A menudo nos centramos en que nuestros alumnos aprendan contenidos académicos, pero nos olvidamos de una de las herramientas más valiosas para su vida adulta: la capacidad de resolver problemas de forma lógica y calmada. En el día a día, tanto en el aula como fuera de ella, los niños se enfrentan a dilemas que no siempre saben gestionar. Por eso, hoy quiero compartir con vosotros un recurso diseñado específicamente para trabajar la toma de decisiones desde la reflexión.
El objetivo de este material no es encontrar la «respuesta perfecta», sino enseñar a los alumnos que ante cualquier conflicto siempre existen varios caminos. La ficha propone una estructura clara donde, tras identificar el problema, el estudiante debe obligarse a pensar en tres soluciones diferentes. Este ejercicio es fundamental para romper con la impulsividad y fomentar la flexibilidad cognitiva, ayudándoles a entender que sus acciones siempre tienen consecuencias, tanto positivas como negativas.
Lo que hace especial a este recurso es el apartado de análisis de «pros y contras». Al obligarles a escribir qué pasaría si eligen la Opción A o la Opción B, les estamos dando el poder de predecir resultados. Esto transforma el problema en una oportunidad de aprendizaje, donde el alumno deja de ser un espectador de sus emociones para convertirse en un estratega de su propia convivencia.

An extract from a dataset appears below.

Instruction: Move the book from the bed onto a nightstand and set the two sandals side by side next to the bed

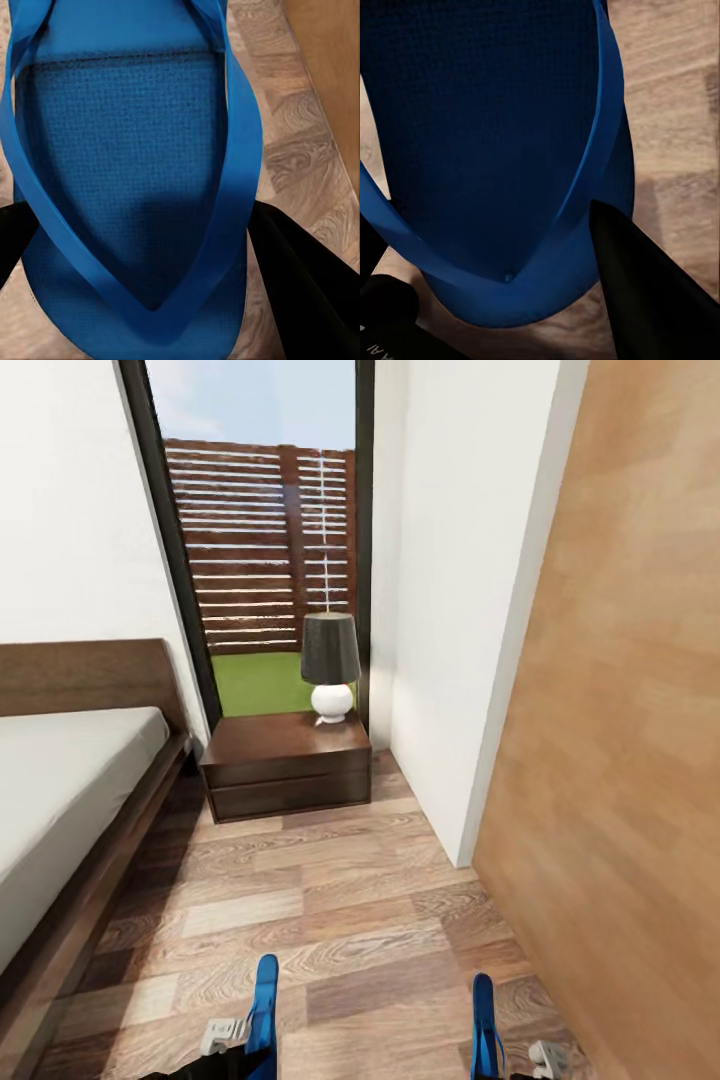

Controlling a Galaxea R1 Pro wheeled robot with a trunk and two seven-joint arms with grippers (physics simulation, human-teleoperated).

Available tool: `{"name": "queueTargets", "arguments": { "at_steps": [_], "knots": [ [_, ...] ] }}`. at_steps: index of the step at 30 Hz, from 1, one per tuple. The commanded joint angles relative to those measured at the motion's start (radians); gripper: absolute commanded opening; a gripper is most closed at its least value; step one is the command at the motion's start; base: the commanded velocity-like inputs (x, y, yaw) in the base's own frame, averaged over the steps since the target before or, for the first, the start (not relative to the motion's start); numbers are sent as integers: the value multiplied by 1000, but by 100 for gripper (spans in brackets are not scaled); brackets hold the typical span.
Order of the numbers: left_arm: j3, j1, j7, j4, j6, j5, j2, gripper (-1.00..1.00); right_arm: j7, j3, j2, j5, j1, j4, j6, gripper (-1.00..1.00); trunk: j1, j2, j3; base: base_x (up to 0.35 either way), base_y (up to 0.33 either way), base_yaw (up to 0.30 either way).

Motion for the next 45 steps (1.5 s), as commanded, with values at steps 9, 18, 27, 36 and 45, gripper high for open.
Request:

Finalmente, el material cierra con un espacio de reflexión personal. No basta con resolver el problema; es necesario mirar atrás y evaluar si la decisión tomada fue la correcta y qué han aprendido sobre sí mismos en el proceso. Espero que este recurso os sirva para generar debates enriquecedores en clase y para dotar a vuestros alumnos de esa calma necesaria para afrontar los retos de la vida cotidiana. ¡Espero que os guste y lo disfrutéis en el aula!